I can share this story now, but there was a time when I was so angry at my father that I believed I had no good memories of him. For years, I completely blocked memories like the one above. Yes, it was a bit dysfunctional of him to simply pay for all the donuts I had eaten (encouraging my emotional eating like that), but it was also tender, especially for someone who rarely showed affection. For most of his life, my father was a hardcore alcoholic. Although he could sometimes be a harmless drunk mumbling to himself at the kitchen table, he was more often than not explosive. Yelling curses, breaking things, and raising fists in the air were a few of his fortes.

Mostly this was due to his childhood wounds. My paternal grandfather had been shot and killed when my dad was just a toddler, and later my grandmother remarried and “lent” my father out as a farmhand to an uncle who beat and berated him regularly. I don’t know why my grandmother “lent out” my dad or if she did it willfully—there are many gaps in the story--but I do know my father lived with a deep sense of abandonment thereafter. The years he spent with that uncle also scarred him for life; they crippled his ability to give and accept love; they filled him with pain and rage.  Alcohol became his life-long anesthesia.



Wallet & toy gun found in dad's old suitcase
Patriarchy screwed my father. It gave him a limited and oppressive definition of manhood. In short: guns, liquor, lots of women, and violence. Patriarchy rooted him on, encouraging irrational, destructive behavior. I’m remembering him drunk on our porch in East LA, shooting bullets into the night sky on the 4th of July. This made him feel like a real man. I’m also remembering him packing his gun into a leather bowling bag and insisting on taking it grocery shopping. According to my father, one never knew what could go down at the local Johnson’s market on Whittier Boulevard. Once, he actually got into a showdown in the parking lot with someone else’s alcoholic Mexican father who, like my dad, had packed a gun to go shopping. Hijole! Were they from the same pinche rancho or what? Both of them had probably seen way too many John Wayne movies. Nobody got shot or maimed that day thanks to the women and children on both sides of the showdown; we had to literally drag our fathers into their respective station wagons.

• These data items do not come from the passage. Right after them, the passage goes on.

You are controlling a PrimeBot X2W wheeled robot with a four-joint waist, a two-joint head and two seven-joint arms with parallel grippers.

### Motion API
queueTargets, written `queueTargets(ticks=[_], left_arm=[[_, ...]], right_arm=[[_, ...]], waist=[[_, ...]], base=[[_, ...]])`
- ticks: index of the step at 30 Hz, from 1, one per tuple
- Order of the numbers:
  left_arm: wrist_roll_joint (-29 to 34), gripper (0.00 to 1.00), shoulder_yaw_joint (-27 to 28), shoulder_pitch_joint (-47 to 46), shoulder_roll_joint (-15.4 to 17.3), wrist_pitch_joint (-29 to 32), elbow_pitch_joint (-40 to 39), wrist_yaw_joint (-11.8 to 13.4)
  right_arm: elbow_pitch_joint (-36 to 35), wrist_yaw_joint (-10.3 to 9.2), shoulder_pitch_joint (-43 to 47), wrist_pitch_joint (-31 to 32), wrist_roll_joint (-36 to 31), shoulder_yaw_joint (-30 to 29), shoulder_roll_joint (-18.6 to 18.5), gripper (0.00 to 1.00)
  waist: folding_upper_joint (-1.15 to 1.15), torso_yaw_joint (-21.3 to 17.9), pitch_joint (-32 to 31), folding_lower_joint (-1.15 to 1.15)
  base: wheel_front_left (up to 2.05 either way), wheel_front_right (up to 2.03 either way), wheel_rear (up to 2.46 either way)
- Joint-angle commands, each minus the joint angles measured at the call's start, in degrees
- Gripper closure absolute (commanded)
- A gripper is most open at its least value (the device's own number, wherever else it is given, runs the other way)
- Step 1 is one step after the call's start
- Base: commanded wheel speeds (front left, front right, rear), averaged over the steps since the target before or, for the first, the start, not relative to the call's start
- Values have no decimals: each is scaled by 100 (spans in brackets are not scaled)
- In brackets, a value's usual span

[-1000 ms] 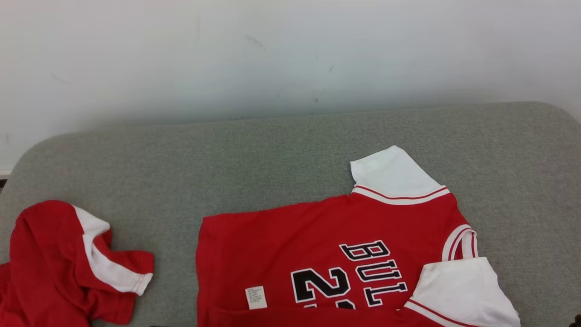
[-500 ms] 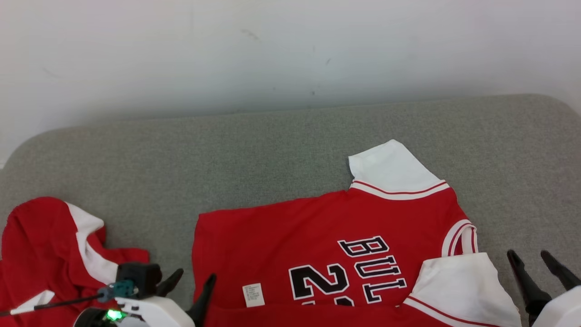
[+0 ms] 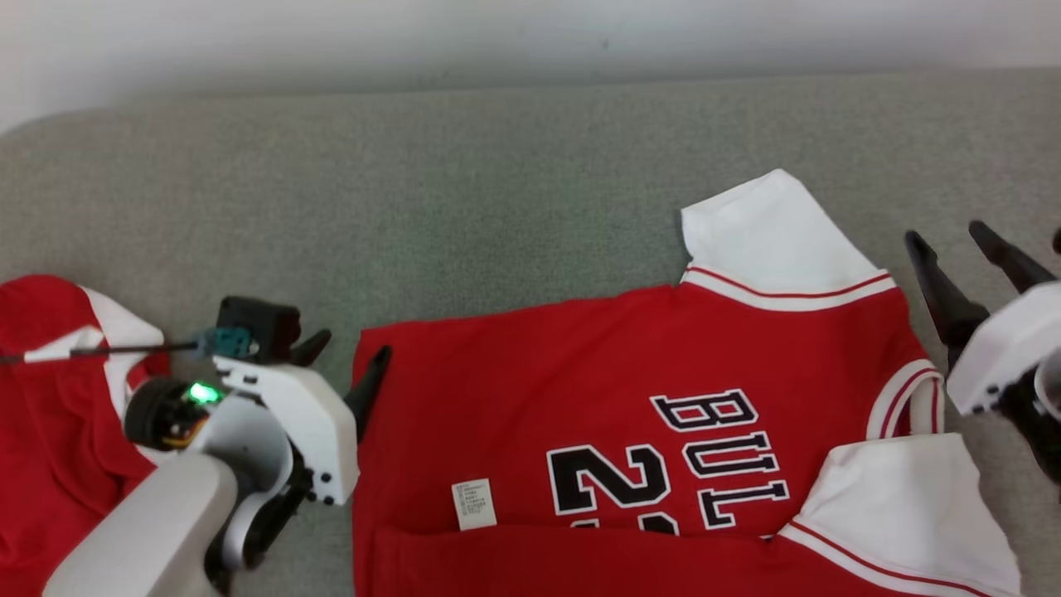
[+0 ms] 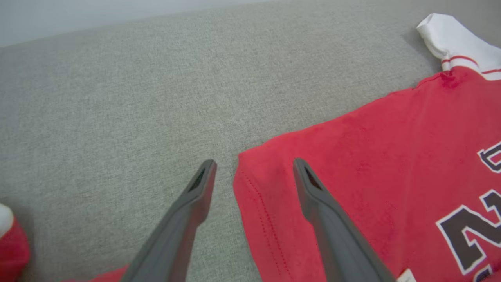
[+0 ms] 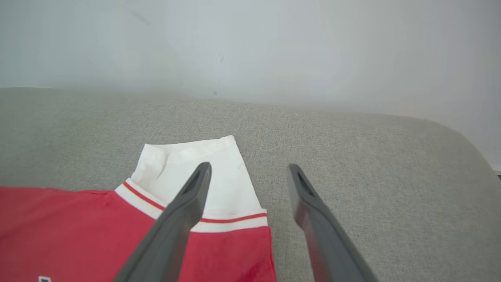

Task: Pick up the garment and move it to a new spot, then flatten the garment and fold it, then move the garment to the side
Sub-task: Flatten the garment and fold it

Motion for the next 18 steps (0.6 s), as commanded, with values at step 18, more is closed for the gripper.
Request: queueTargets(ticks=[18], left_arm=[[293, 0, -313, -958, -297, 110, -96, -326]], right_arm=[[2876, -9, -3007, 16, 903, 1702, -238, 0]], waist=[[0, 715, 1171, -1]], base=[[0, 0, 0]])
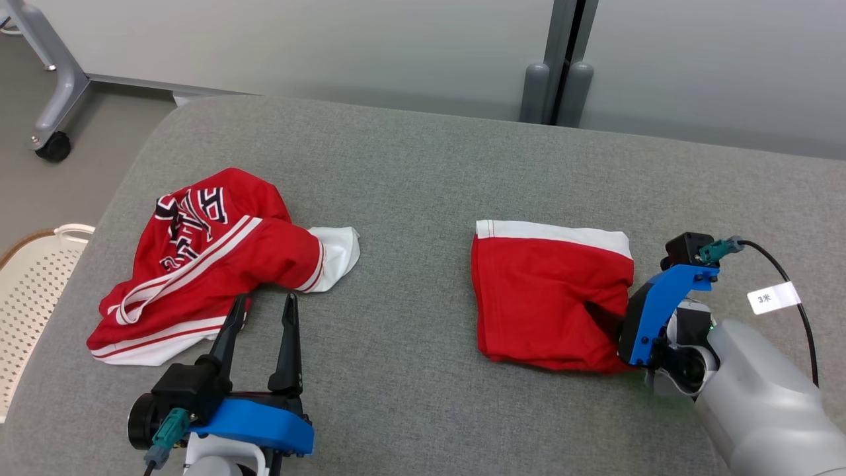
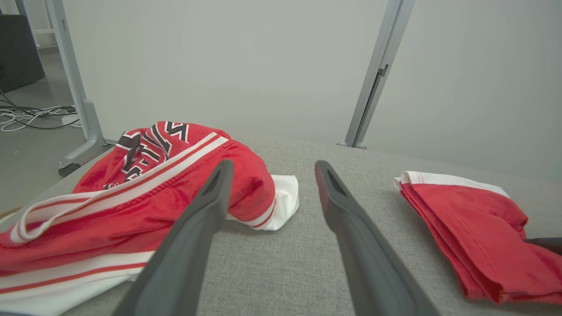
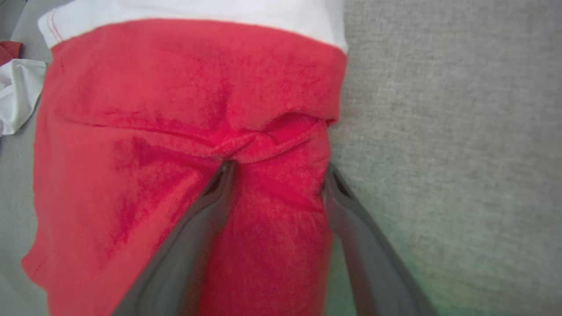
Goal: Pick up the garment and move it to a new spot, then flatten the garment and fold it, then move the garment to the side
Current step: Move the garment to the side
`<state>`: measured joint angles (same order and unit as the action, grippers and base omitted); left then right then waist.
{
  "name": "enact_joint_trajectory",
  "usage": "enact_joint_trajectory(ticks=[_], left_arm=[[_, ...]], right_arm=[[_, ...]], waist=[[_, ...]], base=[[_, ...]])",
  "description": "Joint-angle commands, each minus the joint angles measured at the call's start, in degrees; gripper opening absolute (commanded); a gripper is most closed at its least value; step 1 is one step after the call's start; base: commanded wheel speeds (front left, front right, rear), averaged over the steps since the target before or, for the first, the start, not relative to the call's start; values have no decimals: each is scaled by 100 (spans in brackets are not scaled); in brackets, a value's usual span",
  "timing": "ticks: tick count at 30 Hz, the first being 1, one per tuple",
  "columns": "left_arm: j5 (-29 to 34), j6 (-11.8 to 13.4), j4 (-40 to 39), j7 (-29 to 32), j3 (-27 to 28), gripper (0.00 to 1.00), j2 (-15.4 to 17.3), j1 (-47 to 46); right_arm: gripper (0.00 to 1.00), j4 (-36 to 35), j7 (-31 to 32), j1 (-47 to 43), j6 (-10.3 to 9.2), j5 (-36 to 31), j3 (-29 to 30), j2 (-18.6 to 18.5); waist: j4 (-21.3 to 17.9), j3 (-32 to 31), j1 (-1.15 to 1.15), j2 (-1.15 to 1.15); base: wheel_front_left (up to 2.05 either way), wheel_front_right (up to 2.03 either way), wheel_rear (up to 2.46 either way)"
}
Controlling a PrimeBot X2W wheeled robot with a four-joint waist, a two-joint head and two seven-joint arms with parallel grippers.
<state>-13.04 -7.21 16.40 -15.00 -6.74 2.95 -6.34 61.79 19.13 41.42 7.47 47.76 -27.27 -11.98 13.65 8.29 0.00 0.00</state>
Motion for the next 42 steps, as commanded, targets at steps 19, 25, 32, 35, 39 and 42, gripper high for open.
enact_joint_trajectory(ticks=[19,25,32,35,39,42], left_arm=[[61,-31,62,-26,-342,100,15,33],[61,-30,-1,-26,-588,100,17,-145],[126,-31,2,-26,-950,100,113,-597],[154,-31,19,-26,-1021,100,178,-801],[193,-31,36,-26,-994,100,294,-1014],[218,-31,30,-27,-963,100,349,-1108]], right_arm=[[0,-290,-1496,-30,3,417,-859,-240],[0,-284,-1706,162,3,621,-1010,-373],[0,-76,-2021,779,3,464,-1254,-805],[0,127,-2092,1143,3,227,-1428,-1001],[0,296,-2179,1640,3,7,-1624,-1143],[0,512,-2167,1984,2,-122,-1696,-1229]], waist=[[-1590,-674,0,0],[-2164,-448,0,0],[-2350,289,0,0],[-2329,653,0,0],[-2318,1051,0,0],[-2337,1254,0,0]], base=[[0,0,0],[0,0,0],[0,0,0],[0,0,0],[0,0,0],[0,0,0]])
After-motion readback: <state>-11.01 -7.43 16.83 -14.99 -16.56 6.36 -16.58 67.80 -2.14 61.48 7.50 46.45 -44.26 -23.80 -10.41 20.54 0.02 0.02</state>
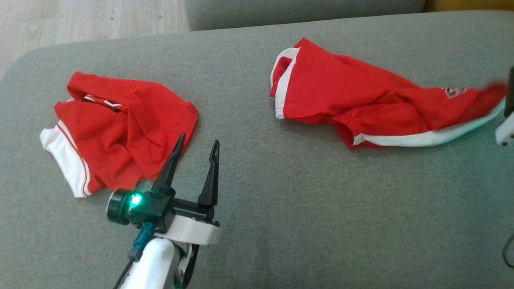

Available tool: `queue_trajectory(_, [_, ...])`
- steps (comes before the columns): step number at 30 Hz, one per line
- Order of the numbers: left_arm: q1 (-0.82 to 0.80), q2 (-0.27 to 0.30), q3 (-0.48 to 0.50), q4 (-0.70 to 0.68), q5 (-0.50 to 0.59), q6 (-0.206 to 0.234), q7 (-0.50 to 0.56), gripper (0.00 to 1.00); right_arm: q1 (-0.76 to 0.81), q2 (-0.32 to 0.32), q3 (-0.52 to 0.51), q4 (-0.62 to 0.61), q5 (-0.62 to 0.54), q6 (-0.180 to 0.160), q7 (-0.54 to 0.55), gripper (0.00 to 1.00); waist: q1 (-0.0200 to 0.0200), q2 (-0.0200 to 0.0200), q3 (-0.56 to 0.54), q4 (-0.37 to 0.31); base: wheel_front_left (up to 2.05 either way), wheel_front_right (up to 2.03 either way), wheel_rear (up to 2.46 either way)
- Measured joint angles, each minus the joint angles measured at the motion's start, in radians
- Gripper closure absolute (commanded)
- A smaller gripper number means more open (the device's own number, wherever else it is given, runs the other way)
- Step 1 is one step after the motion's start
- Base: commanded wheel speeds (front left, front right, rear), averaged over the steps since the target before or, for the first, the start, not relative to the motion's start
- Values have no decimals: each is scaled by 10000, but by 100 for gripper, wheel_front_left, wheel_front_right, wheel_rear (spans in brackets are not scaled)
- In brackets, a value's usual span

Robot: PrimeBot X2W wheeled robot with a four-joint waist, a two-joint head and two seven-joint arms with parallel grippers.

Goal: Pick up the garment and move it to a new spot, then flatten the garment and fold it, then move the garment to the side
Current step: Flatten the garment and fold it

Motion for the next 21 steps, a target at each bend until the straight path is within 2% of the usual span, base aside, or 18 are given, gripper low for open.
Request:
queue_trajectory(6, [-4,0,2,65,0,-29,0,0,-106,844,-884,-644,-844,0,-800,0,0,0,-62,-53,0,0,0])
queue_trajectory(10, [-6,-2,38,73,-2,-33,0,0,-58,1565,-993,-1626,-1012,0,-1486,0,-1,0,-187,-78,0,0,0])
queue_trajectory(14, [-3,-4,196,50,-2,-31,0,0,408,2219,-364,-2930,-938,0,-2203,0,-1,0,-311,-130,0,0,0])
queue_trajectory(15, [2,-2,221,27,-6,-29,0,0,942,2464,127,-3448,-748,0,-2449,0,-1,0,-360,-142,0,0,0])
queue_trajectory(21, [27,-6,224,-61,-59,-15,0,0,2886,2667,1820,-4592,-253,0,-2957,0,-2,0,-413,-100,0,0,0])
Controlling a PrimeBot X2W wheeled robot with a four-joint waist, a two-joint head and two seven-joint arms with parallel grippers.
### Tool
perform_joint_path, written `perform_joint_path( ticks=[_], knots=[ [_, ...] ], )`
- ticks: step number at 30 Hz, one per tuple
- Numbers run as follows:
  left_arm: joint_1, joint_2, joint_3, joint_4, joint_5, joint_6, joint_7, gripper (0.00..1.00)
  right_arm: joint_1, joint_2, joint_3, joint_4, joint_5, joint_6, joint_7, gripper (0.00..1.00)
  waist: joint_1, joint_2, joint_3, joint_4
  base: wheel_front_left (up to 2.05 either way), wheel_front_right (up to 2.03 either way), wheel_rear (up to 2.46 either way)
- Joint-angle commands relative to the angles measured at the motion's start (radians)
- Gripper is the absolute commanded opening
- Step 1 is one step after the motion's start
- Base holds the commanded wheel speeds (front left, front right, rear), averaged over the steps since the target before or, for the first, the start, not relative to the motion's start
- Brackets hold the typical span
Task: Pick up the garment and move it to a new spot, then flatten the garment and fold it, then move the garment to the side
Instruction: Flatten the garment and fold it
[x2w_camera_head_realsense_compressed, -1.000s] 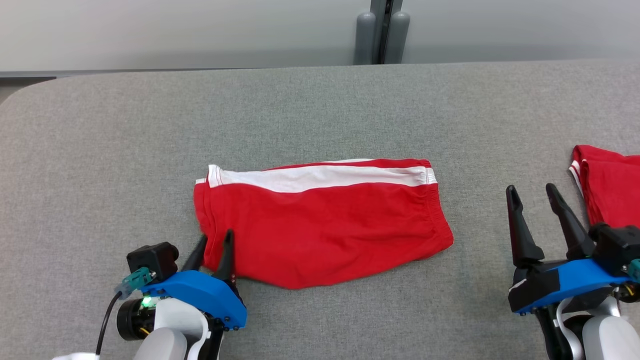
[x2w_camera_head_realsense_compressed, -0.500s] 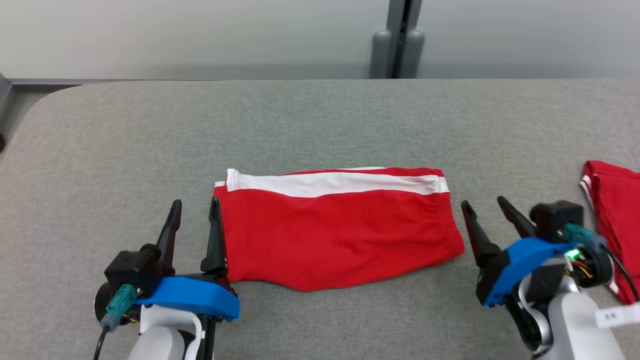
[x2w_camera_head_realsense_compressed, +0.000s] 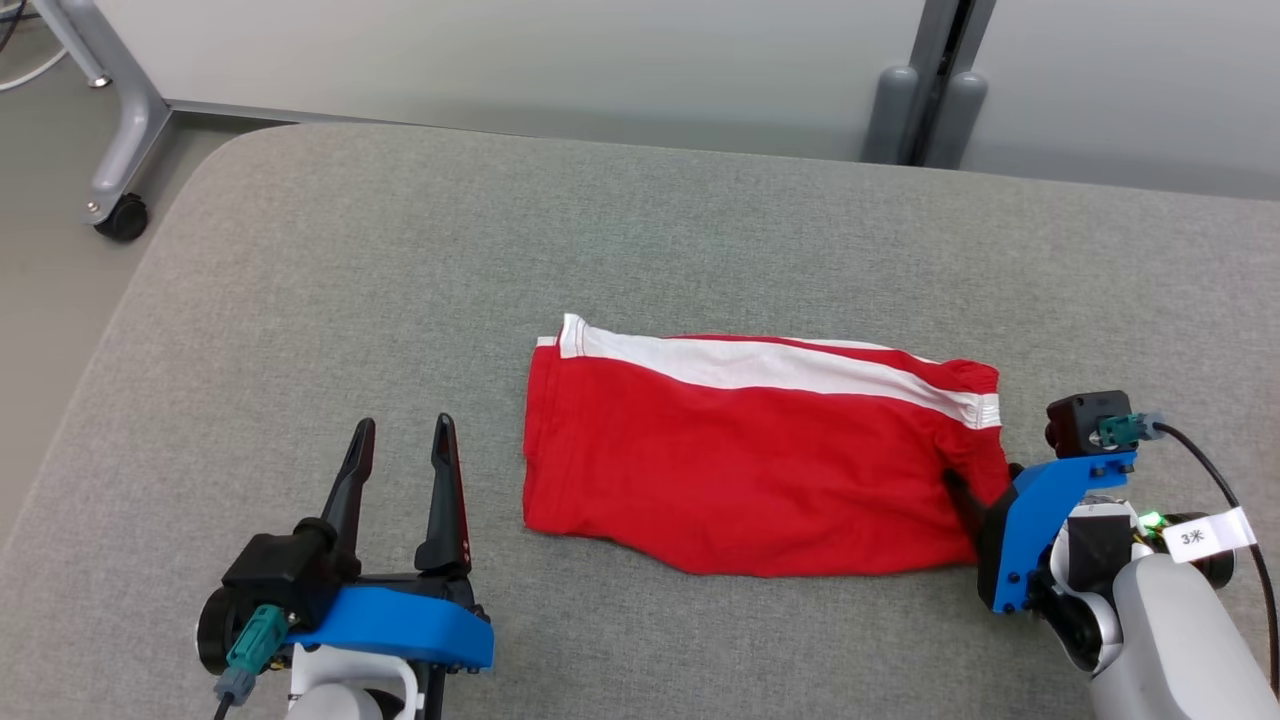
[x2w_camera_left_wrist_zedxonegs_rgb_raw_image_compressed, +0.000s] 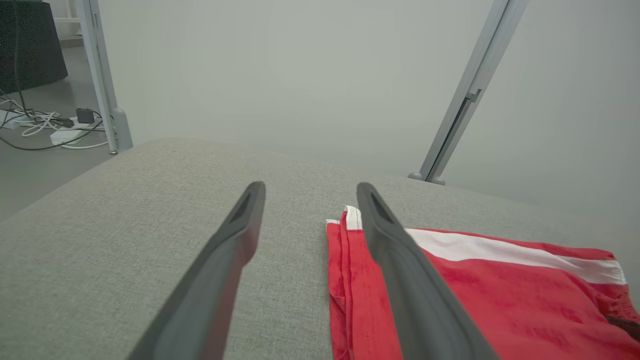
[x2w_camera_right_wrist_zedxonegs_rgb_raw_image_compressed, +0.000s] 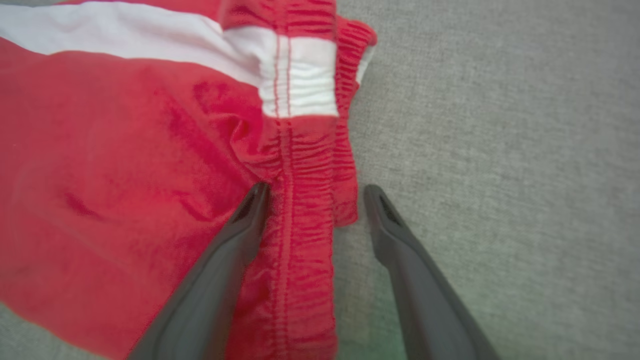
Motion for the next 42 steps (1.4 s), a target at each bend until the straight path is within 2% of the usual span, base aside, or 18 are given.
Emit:
perform_joint_path(
  ticks=[1, 2, 3, 4, 5, 6, 7, 8, 11, 14, 19, 22, 27, 34, 38, 42],
  knots=[
    [0.009, 0.006, 0.001, -0.014, 0.006, 0.007, -0.004, 1.0, -0.012, -0.008, -0.001, 0.018, 0.018, 0.0, 0.011, 1.0, 0.0, 0.0, 0.003, 0.008, 0.0, 0.0, 0.0],
    [0.013, 0.009, 0.001, -0.022, 0.008, 0.009, -0.006, 1.0, -0.013, -0.01, 0.001, 0.029, 0.028, 0.0, 0.018, 1.0, 0.0, 0.0, 0.002, 0.009, 0.0, 0.0, 0.0],
    [0.015, 0.011, 0.002, -0.03, 0.01, 0.013, -0.009, 1.0, -0.014, -0.01, 0.005, 0.037, 0.041, 0.0, 0.02, 0.79, 0.0, 0.0, 0.002, 0.01, 0.0, 0.0, 0.0],
    [0.017, 0.012, 0.003, -0.036, 0.01, 0.015, -0.009, 1.0, -0.015, -0.01, 0.01, 0.042, 0.051, 0.0, 0.019, 0.44, 0.0, 0.0, 0.001, 0.009, 0.0, 0.0, 0.0],
    [0.02, 0.015, 0.003, -0.042, 0.013, 0.017, -0.01, 1.0, -0.018, -0.01, 0.016, 0.046, 0.059, 0.0, 0.015, 0.37, 0.0, 0.0, 0.001, 0.006, 0.0, 0.0, 0.0],
    [0.023, 0.017, 0.002, -0.048, 0.016, 0.018, -0.011, 1.0, -0.026, -0.011, 0.021, 0.045, 0.064, 0.0, 0.003, 0.25, 0.0, 0.0, 0.001, 0.002, 0.0, 0.0, 0.0],
    [0.027, 0.017, 0.001, -0.054, 0.015, 0.021, -0.014, 1.0, -0.035, -0.011, 0.023, 0.043, 0.071, 0.0, -0.011, 0.09, 0.0, 0.0, 0.001, -0.005, 0.0, 0.0, 0.0],
    [0.03, 0.018, -0.001, -0.059, 0.017, 0.022, -0.013, 1.0, -0.045, -0.011, 0.026, 0.043, 0.073, 0.0, -0.021, 0.0, 0.0, 0.0, 0.001, -0.012, 0.0, 0.0, 0.0],
    [0.029, 0.021, -0.008, -0.072, 0.023, 0.022, -0.015, 1.0, -0.06, -0.024, 0.035, 0.034, 0.095, 0.0, -0.042, 0.0, 0.0, 0.0, -0.002, -0.038, 0.0, 0.0, 0.0],
    [0.032, 0.021, -0.021, -0.077, 0.028, 0.018, -0.008, 1.0, -0.051, -0.07, 0.029, 0.008, 0.119, 0.0, -0.044, 0.0, 0.0, 0.0, -0.009, -0.062, 0.0, 0.0, 0.0],
    [0.034, 0.017, -0.047, -0.089, 0.034, 0.018, 0.005, 1.0, 0.023, -0.161, -0.02, -0.071, 0.161, 0.0, -0.005, 0.0, 0.0, 0.0, -0.016, -0.099, 0.0, 0.0, 0.0],
    [0.032, 0.023, -0.049, -0.095, 0.039, 0.019, 0.011, 1.0, 0.059, -0.177, -0.04, -0.121, 0.19, 0.0, 0.022, 0.0, 0.0, 0.0, -0.014, -0.115, 0.0, 0.0, 0.0],
    [0.024, 0.024, -0.058, -0.1, 0.041, 0.022, 0.019, 1.0, 0.081, -0.107, -0.016, -0.219, 0.293, 0.0, 0.051, 0.0, 0.0, 0.0, -0.01, -0.123, 0.0, 0.0, 0.0],
    [0.009, 0.032, -0.073, -0.102, 0.046, 0.019, 0.032, 1.0, 0.048, -0.039, 0.147, -0.36, 0.402, 0.0, 0.051, 0.0, 0.0, 0.0, -0.005, -0.085, 0.0, 0.0, 0.0],
    [0.013, 0.034, -0.07, -0.103, 0.041, 0.025, 0.027, 1.0, 0.01, -0.001, 0.217, -0.337, 0.393, 0.0, 0.04, 0.0, 0.0, 0.0, -0.003, -0.059, 0.0, 0.0, 0.0],
    [0.014, 0.027, -0.073, -0.099, 0.034, 0.024, 0.019, 1.0, -0.035, 0.039, 0.28, -0.25, 0.382, 0.0, 0.011, 0.0, 0.0, 0.0, 0.0, -0.032, 0.0, 0.0, 0.0]
  ],
)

Picture of Indio-looking dad
I can laugh now, but growing up with my dad was crazy. Aside from patriarchy, colonization también lo chingó. It taught him caste and color. It fed him self-hate. In his eyes, everything wrong with my mother was a result of her pinche sangre Yaqui. He talked a lot of Yaqui shit, my dad, but at times in the middle of a Yaqui curse, he’d go into a monologue about how fierce they were, what great warriors, how they resisted the Spanish and then the Mexicans like no other tribe. Buenos para luchar los Yaquis! There was an overtone of awe and respect. My father wasn’t an Aztec, or a Toltec, or a Yaqui. He was a colonized Mestizo (and a borracho to boot) who’d long lost the thread of his own indigenous ancestry. When he cursed the Yaqui, he was cursing the long-lost Indio in himself.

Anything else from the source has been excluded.